_BRIEF_
Every line holding "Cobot" should be copied from the records below.

Segment Start: RECORDS PROVIDED

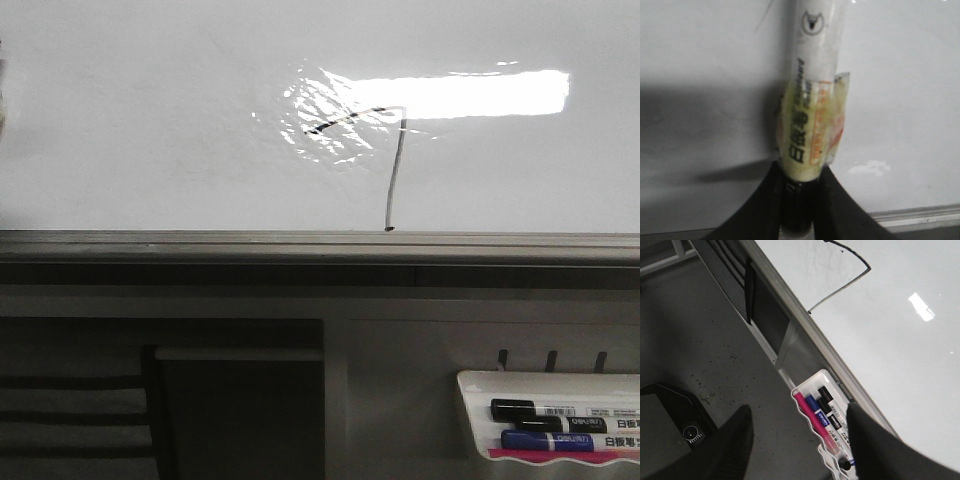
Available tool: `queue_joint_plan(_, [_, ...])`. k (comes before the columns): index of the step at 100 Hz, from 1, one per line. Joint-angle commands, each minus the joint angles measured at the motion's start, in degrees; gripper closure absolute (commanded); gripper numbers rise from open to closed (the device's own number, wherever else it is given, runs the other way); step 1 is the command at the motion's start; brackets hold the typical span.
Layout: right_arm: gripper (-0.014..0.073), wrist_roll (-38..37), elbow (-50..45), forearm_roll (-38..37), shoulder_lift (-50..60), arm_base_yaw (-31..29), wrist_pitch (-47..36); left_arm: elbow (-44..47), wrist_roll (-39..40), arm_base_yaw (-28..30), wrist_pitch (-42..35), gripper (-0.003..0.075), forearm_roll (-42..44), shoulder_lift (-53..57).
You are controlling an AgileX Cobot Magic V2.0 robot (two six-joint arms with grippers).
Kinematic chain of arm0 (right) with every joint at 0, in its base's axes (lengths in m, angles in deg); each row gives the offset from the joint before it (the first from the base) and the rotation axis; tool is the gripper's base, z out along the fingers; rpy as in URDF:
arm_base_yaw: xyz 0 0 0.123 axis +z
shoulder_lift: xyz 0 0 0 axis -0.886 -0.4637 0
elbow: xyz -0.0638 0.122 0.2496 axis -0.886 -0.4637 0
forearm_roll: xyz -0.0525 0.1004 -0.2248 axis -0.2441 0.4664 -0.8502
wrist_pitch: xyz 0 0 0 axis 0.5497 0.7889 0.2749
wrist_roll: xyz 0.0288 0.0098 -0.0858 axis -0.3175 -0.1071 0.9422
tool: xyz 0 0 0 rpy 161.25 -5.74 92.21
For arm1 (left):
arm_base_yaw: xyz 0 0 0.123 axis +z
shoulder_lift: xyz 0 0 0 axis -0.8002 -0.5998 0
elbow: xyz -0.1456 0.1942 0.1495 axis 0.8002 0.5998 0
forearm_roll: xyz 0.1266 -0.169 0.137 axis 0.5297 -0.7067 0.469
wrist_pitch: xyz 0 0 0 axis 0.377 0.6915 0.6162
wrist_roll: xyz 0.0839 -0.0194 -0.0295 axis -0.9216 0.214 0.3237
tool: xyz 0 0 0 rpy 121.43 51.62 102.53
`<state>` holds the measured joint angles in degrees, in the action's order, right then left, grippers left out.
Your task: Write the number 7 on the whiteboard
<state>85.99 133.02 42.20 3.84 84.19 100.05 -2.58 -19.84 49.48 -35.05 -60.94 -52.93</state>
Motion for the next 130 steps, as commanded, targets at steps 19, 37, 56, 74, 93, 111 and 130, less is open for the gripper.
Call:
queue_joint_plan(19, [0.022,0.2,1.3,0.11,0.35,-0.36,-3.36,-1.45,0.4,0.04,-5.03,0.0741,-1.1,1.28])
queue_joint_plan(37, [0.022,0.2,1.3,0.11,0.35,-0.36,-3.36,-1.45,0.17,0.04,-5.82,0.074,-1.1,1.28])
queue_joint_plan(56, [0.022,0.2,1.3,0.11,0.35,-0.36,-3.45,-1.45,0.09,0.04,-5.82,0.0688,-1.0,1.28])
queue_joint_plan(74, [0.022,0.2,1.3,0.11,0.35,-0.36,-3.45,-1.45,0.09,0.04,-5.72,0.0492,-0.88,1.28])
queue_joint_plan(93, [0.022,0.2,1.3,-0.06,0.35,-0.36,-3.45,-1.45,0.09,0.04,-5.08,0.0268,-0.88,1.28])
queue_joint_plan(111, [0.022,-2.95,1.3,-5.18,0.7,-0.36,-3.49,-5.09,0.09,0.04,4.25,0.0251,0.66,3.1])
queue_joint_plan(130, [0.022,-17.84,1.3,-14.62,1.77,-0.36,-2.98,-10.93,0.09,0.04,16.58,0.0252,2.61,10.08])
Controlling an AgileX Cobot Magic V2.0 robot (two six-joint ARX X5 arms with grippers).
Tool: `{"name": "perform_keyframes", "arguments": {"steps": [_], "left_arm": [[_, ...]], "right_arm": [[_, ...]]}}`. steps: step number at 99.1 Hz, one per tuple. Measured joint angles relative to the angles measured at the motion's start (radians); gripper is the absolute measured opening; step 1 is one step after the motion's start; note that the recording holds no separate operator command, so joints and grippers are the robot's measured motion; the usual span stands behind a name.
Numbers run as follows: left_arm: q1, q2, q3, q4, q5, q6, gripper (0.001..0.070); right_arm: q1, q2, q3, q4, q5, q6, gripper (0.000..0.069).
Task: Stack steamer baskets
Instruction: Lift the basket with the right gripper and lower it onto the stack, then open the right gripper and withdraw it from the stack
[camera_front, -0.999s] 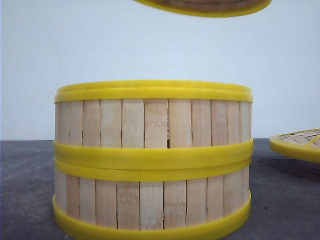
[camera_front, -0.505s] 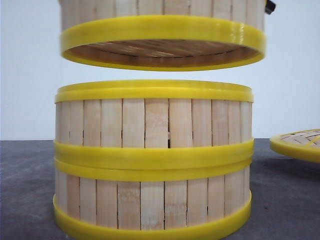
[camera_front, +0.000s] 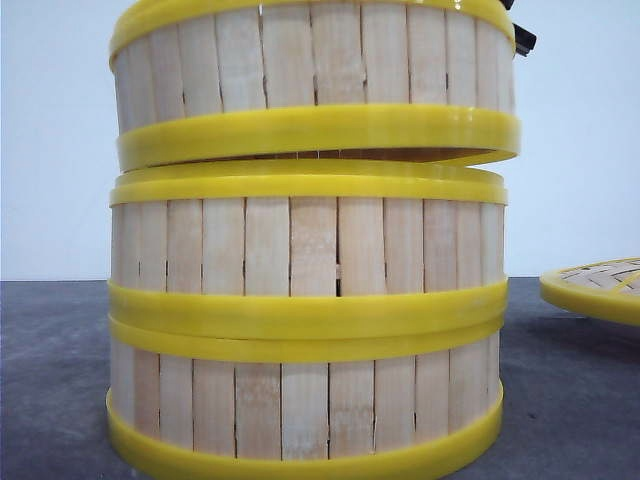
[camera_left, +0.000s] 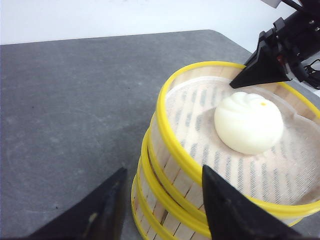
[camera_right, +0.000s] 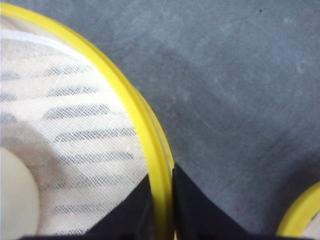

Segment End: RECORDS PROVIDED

_YOUR RESPONSE_
You are controlling an AgileX Cobot Magic V2.0 robot (two six-joint arms with grippers).
Controlling an AgileX Cobot Magic V2.0 robot (two six-joint ARX X5 arms with grippers).

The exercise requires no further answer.